Quite impressive. He’d left the head intact except for the initial blow that had rendered her unconscious. For the rest—there was nothing to show that she had not been bludgeoned to death by the fisted claw of a gryphon. There were the cuts and tears in the skin that even a claw closed tightly could and would leave, and the telltale signs of the essentially bony nature of the “hand” that had beaten her. Virtually every bone in her torso had been smashed, however, and the stiff and structured Haighlei would assume that no human could do that.

Which will leave the obvious, of course. Skandranon.

Lady Linnay had been one of Lady Fanshane’s few friends, and had been one of the loudest in her insistence that Amberdrake was guilty and must be made to pay then and there. And as such, she became an obvious target for Kaled’a’in elimination.

Hadanelith grinned as he moved carefully away from the body. Somewhere nearby, Noyoki was capturing all of the potent energy released by this death, and channeling it into whatever project he had in mind. Kanshin waited above, with a rope-ladder, ready to spirit him off the balcony and across two rooftops. Noyoki would meet them both there, and use a bit more of that channeled energy to lift them down to the ground, noiselessly, and efficiently, putting them all in a garden cul-de-sac where Kanshin had concealed the servants’ livery they had worn earlier to move through the Palace grounds.

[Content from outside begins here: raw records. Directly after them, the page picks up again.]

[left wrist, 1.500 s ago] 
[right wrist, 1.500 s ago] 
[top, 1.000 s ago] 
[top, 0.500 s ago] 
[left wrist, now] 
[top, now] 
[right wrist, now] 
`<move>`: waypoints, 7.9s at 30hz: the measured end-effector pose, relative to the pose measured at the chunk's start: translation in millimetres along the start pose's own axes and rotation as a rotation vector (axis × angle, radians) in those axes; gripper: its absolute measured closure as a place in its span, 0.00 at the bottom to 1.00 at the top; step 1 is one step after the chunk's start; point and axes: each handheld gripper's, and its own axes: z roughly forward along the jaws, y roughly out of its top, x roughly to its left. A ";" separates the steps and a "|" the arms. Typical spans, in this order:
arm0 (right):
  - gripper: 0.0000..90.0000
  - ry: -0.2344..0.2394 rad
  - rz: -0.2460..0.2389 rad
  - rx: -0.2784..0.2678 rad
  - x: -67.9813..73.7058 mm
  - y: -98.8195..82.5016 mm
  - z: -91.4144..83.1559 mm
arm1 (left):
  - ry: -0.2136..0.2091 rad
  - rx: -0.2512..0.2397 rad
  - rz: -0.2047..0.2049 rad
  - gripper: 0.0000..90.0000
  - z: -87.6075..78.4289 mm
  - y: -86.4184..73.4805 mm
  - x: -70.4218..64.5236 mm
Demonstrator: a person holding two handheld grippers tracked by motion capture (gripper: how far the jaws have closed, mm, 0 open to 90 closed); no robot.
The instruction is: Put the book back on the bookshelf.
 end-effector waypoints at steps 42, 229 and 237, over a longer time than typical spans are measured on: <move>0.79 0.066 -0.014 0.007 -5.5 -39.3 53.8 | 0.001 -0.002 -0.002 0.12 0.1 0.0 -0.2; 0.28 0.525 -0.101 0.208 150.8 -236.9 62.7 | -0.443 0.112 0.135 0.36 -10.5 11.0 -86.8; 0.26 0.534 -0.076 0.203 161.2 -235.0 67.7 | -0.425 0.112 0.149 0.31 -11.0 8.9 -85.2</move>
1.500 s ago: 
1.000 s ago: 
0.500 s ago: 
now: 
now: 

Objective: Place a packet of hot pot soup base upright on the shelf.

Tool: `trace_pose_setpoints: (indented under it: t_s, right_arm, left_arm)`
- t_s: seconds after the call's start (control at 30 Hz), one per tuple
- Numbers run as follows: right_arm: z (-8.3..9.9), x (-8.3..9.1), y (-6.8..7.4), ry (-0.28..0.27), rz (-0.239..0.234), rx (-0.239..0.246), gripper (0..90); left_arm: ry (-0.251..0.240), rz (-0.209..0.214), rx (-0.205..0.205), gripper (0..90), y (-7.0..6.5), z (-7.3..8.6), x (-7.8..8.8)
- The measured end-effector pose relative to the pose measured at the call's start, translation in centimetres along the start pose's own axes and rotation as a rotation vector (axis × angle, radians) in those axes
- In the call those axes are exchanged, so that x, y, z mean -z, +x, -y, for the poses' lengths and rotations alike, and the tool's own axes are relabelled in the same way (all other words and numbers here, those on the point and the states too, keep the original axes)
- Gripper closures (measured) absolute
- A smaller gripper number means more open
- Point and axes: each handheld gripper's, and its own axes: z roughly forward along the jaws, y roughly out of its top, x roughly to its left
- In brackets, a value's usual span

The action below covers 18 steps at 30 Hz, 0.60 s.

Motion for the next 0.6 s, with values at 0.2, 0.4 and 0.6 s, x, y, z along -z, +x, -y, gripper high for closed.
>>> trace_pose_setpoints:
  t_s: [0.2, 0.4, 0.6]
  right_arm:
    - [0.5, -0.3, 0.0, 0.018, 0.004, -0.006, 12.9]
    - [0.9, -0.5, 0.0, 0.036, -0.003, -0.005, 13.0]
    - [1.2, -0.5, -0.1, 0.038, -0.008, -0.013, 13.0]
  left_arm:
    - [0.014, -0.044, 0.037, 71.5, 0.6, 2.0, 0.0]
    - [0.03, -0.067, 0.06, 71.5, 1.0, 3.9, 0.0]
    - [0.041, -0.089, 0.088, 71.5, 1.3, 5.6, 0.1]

Of course, no one who was not a Palace servant would ever even think of wearing Palace livery—nor would the Spears of the Law consider that possibility. It was simply Not Done. Here, all crimes worked by ritual and custom!

Hadanelith backed up onto the balcony, glad for the first time of his pale skin, which blended into the stonework very nicely. Of course, Kanshin would have contrived to look like a shadow, but still—

Still, even he hasn’t got the audacity to do work like this in the nude. Even if this murder was discovered before they got off the Palace grounds, watchers would search in vain for bloodstained clothing. There wouldn’t be any. And one quick wash with the bucket of water that Kanshin had up there with the ladder would remove any trace of evidence from Hadanelith’s person.

I will never forget their faces when I told them how I planned to avoid getting blood on my clothing. And of course, for all but one of these old hags, the sight of a naked man in their rooms was shocking enough to stun them all by itself. They didn’t even think to scream until I’d made screaming impossible.

The only time he had worn anything had been this very afternoon, when he’d worn just a bit of Amberdrake’s stolen finery. He’d let his target struggle just enough to tear the clothing from his back in an artistic fashion.

That time he’d brought his change of livery with him, of course. And he’d cleaned himself up in the pool in the prey’s own little garden. Had anyone noticed a sign of blood there?

Probably not. But if they did, they’d assume it was Amberdrake cleaning up after himself.

That was the essence of making all of this work; attending to detail. With no bloody clothing to dispose of, that left one detail already taken care of. With no blood about, there was nothing for a mage to trace.

He would have to remind Noyoki to cleanse this club very thoroughly, though.

The rope-ladder dropped down from above, and Hadanelith grabbed it, clenching the end of the club between his teeth so that he could use both hands in climbing.

The night breeze felt very good, slipping along his skin like a caress. Was this how a gryphon felt when it flew? Was this how a gryphon felt when it made a good kill, and launched itself up into the vast dark vault of the night sky?

I should have been born a gryphon! he thought, laughing to himself, as he let his energy carry him up the ladder effortlessly. But no, not a gryphon. TonightI was better than a gryphon! TonightI was the ultimate predator, the killer of gryphons! Yes. Oh, yes. Tonight, I was makaar!